Vietnam to punish obnoxious Chinese tourists and guides

By Nguyen Dong   July 13, 2016 | 05:22 pm GMT+7

Telling false stories about Vietnam’s history. Burning Vietnamese currency. Yelling threats and slurs at airline staff. Stirring up chaos in buffet restaurants. Enough is enough.

Authorities in the central coastal city of Da Nang have promised not to discriminate against Chinese tourists, but they will not refrain from expelling people who behave badly, said the city’s Secretary of the Party Committee Nguyen Xuan Anh at a meeting on Tuesday.

“[We have noticed that] some tourists behave badly, like talking loudly in public,” said Ngo Quang Vinh, head of the city’s Tourism Department.

According to estimates, Chinese visitors account for 26 percent of the tourists who visit Da Nang.
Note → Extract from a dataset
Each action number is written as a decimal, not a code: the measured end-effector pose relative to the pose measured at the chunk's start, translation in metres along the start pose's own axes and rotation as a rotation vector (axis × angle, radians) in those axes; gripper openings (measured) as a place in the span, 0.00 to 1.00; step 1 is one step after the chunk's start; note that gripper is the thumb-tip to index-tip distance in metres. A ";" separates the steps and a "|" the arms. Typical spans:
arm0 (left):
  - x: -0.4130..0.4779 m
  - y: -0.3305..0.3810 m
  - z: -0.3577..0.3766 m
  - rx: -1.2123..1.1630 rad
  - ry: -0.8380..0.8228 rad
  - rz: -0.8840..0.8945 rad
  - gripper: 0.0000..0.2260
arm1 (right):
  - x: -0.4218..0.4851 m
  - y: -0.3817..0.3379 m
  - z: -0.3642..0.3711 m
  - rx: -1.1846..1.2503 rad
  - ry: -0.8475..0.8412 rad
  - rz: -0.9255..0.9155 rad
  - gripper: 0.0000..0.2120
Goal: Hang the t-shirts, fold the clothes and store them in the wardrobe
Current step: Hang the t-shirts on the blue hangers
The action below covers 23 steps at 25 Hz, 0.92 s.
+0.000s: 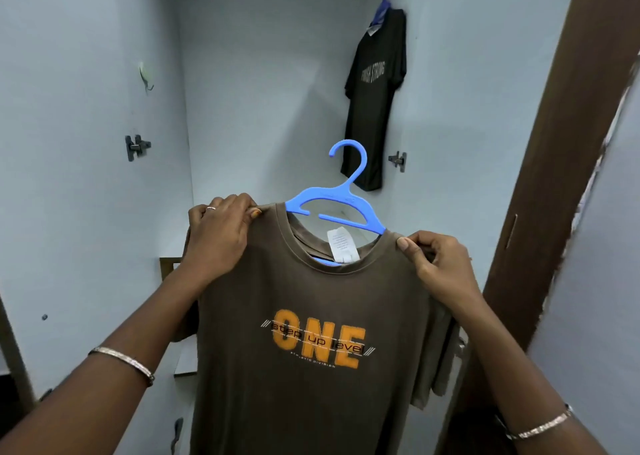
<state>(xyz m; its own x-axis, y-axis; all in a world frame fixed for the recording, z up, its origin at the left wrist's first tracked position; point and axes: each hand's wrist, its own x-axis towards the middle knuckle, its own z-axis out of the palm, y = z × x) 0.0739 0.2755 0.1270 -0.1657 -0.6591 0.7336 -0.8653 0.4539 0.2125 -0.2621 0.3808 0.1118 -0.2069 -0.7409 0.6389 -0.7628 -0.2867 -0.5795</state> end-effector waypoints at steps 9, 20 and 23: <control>0.103 -0.075 0.080 -0.062 0.005 -0.070 0.15 | 0.116 0.047 0.088 -0.067 -0.090 0.031 0.04; 0.249 -0.081 0.201 0.061 0.164 0.049 0.31 | 0.339 0.062 0.138 0.049 0.139 0.013 0.06; 0.292 -0.082 0.226 0.044 0.147 0.072 0.32 | 0.388 0.056 0.137 0.013 0.225 0.042 0.07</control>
<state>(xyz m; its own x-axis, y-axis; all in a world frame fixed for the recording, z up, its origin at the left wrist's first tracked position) -0.0104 -0.0902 0.1780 -0.1600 -0.5291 0.8333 -0.8742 0.4680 0.1292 -0.3015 -0.0061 0.2580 -0.3712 -0.5987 0.7097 -0.7427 -0.2673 -0.6140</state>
The surge has helped inflate the city’s budget revenues, said top official Nguyen Xuan Anh.

“However, authorities must strictly handle [violations]. Whoever comes here must follow Vietnamese law. Whether it is an organization or an individual who violates the law, the operating licenses [of any Vietnamese firm that works with illegal Chinese travel agents] will be revoked, or they will be expelled from Da Nang,” said Anh.

“We must be strict otherwise they will ignore [our law],” he added.

vietnam-to-punish-obnoxious-chinese-tourists-and-guides

Da Nang's Secretary of the Party Committee Nguyen Xuan Anh has promised no discrimination against Chinese tourists, but no violations will be ignored.

Last month, Da Nang suspended the business license of a travel agency for nine months after they offered tour services to a group of Chinese visitors who burned Vietnamese dong in a bar.

Vietnam’s tourism authorities have recently got tough by reigning in unlicensed Chinese tour guides after the media ran stories about some Chinese citizens working illegally as tour guides in Vietnam and telling false stories about the country’s culture and history.

Minister of Culture, Sports and Tourism Nguyen Ngoc Thien said the ministry will revoke the business license of any Vietnamese firm that recruits illegal foreign tour guides.

It is estimated that there are currently about 60 Chinese guides are working illegally in Da Nang for travel companies registered to Vietnamese owners but actually run by Chinese people.

Six Chinese tour guides have already been fined hundreds of millions of Vietnamese dong, said tourism officials.

“The problem is that some Vietnamese travel companies and tour guides are colluding with Chinese partners so it is difficult to identify illegal tour guides,” Vinh added.

A sudden influx of Chinese tourists descending on Vietnam in the first six months of this year has put mounting pressure on the country’s tourism services.

Official statistics show that some 1.2 million Chinese travelers visited Vietnam in the first half of this year, jumping 83 percent from the same period last year.

Chinese tourists alone accounted for a quarter of the total number of international visitors to Vietnam, and half of them selected Da Nang as their destination of choice.

Da Nang is even considering publishing a booklet on etiquette aimed at Chinese tourists and calling on tour guides and agencies to instruct travelers to follow public order, maintain a clean environment, comply with the law, follow local customs, respect the rights of others and show courtesy.